What this means is that it is true, the squeaky wheel gets the grease. We need to take the opportunities presented to us to tell the story of how good our poultry and egg products are for a balanced diet. It also means that we should thank scientists like Dr. Exler and his team that routinely tests foods for their correct composition. It does change over time. Because of his research, dietitians and other human nutritionists will have the most recent data in order to formulate diets for their clients who for some may be at a risk from dietary cholesterol or in need of nutrients. Dr. Exler and his team will repeat this testing over time to correct nutrient levels for the USDA National Nutrient Database for Standard Reference. This is certainly a good program.
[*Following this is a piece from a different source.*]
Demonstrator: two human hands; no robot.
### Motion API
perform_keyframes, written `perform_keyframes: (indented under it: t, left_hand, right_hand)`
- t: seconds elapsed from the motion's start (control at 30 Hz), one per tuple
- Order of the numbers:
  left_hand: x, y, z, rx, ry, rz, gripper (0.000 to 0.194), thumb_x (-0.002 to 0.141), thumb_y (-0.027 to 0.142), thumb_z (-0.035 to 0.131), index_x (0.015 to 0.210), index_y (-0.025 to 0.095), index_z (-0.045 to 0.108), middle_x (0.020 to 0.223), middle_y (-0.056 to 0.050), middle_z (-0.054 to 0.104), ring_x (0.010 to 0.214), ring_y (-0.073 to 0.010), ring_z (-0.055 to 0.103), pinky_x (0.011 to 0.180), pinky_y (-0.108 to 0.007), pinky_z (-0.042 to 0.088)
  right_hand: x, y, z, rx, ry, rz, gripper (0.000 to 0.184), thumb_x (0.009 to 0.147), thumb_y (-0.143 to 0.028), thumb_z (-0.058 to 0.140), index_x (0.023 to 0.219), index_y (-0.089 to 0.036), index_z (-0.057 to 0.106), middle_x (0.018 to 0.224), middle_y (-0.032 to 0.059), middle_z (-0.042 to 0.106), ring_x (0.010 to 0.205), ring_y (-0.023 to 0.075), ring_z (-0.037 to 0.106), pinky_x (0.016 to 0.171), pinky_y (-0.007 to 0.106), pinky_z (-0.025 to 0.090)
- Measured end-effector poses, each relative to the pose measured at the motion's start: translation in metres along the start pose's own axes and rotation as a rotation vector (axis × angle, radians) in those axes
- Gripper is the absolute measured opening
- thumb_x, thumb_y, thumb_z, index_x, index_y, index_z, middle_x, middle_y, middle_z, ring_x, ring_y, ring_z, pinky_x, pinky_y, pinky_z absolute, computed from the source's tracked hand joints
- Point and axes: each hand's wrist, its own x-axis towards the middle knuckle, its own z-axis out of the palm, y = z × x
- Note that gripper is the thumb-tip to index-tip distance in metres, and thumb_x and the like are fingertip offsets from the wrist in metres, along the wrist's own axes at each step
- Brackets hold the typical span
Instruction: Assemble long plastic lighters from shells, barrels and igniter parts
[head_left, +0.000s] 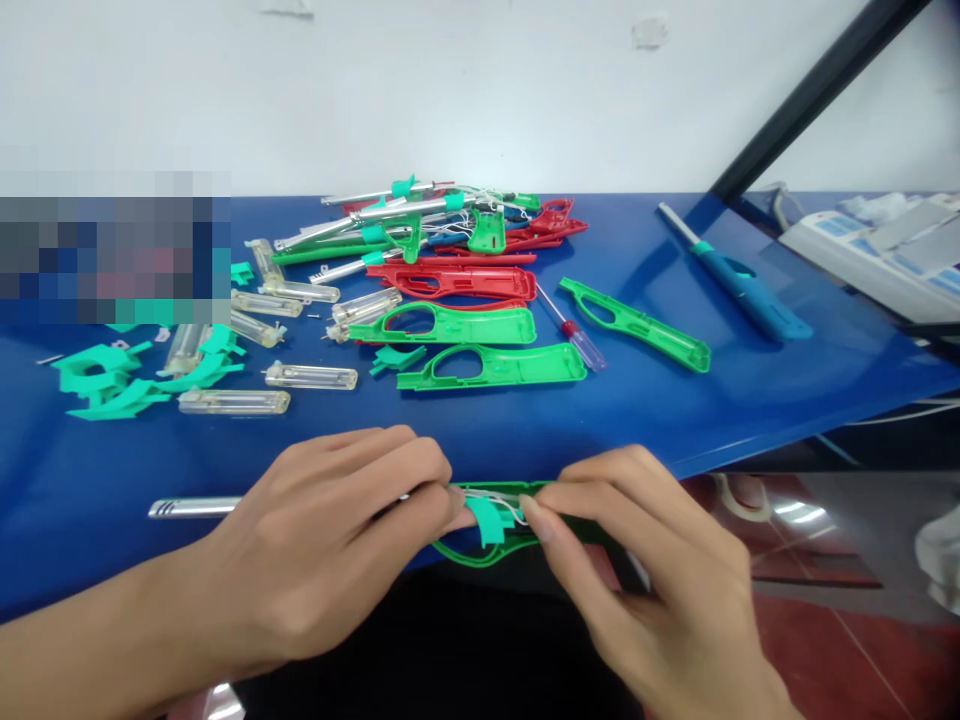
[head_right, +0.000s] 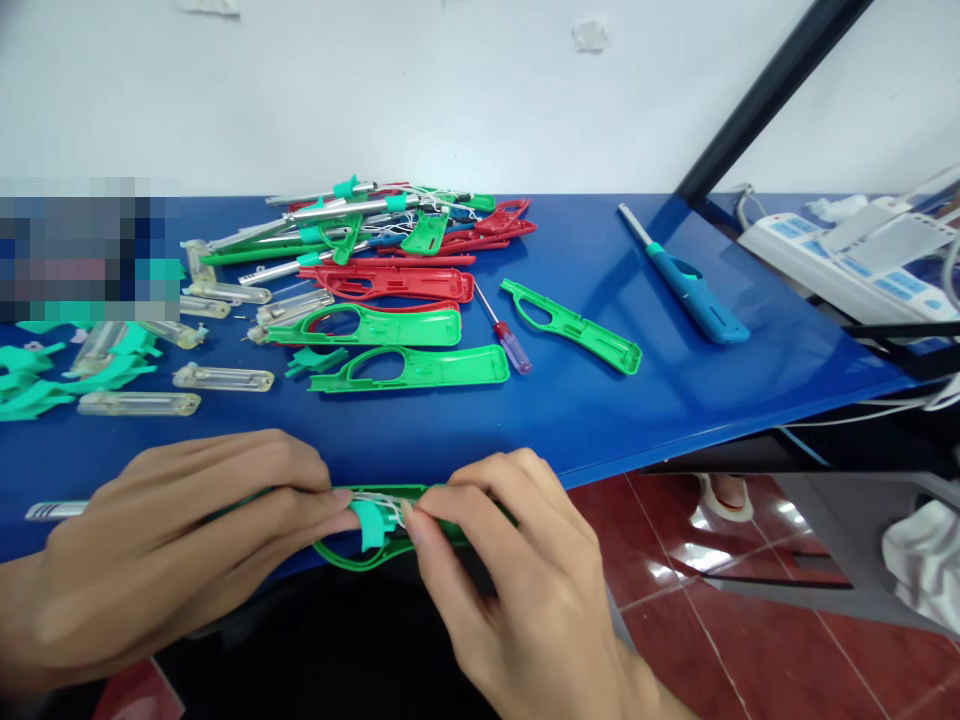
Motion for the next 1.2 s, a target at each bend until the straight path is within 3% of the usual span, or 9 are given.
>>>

These latest values for egg nutritional components can be attributed to feed formulation and breeding lines used for our modern poultry layers. With further adjustments to the diets of layers we may expect the cholesterol content to further drop.
For More Information:
Monday, November 29, 2010
With the turn back to standard time we are reminded of changing our clocks and checking our smoke detectors. But, what about the farm? Do you have sensors in the farm to protect your investment in birds and shelter? Have heat or smoke detection equipment installed where those can be deployed to help warn of danger. Invert dry chemical fire extinguishers to help keep the retardant free-flowing. Did you have a fire drill with your workforce so that they know where to go if the place catches fire? Walk the house to check for loose belting and cables on ventilation equipment. This does take time and money to perform, but it would be cheaper than the alternative.
Do you See What I See...
For the most part, dealing with shorter days isn't much of a problem with windowless housing. But, for those who have open sided housing or open range short days means a break in production. Be sure that floor layers in curtain sided housing have adequate supplemental lights to keep the flock in production in lower duration days. Light meters wired into the lighting system could help provide light when the house gets too dark for stimulation. Be sure to check light bulbs and replace as soon as possible.